__PROMPT__
Return only those lines of the material that contain "right".

__RECORDS FOR THE EXERCISE__

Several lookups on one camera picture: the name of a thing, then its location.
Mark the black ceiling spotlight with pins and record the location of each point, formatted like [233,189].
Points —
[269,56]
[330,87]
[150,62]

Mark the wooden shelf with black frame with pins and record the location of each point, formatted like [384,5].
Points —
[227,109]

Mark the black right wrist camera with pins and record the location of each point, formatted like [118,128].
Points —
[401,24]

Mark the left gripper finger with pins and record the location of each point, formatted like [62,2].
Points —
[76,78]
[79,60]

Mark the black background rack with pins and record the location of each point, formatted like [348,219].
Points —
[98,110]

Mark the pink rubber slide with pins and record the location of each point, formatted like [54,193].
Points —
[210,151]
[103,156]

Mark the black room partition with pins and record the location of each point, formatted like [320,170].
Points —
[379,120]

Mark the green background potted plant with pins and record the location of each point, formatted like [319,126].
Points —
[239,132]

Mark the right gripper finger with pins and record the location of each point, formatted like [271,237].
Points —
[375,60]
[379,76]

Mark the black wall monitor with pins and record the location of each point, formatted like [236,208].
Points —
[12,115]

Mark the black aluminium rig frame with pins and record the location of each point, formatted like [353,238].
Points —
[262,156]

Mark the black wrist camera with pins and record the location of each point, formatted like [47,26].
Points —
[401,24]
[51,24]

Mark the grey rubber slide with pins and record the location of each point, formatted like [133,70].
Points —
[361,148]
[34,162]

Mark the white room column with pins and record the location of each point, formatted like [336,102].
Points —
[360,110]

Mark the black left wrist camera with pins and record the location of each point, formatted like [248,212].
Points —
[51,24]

__SOLUTION TO THIS TASK__
Mark the black right wrist camera with pins and record the location of each point, formatted like [118,128].
Mark the right gripper finger with pins and record the location of each point, formatted like [271,237].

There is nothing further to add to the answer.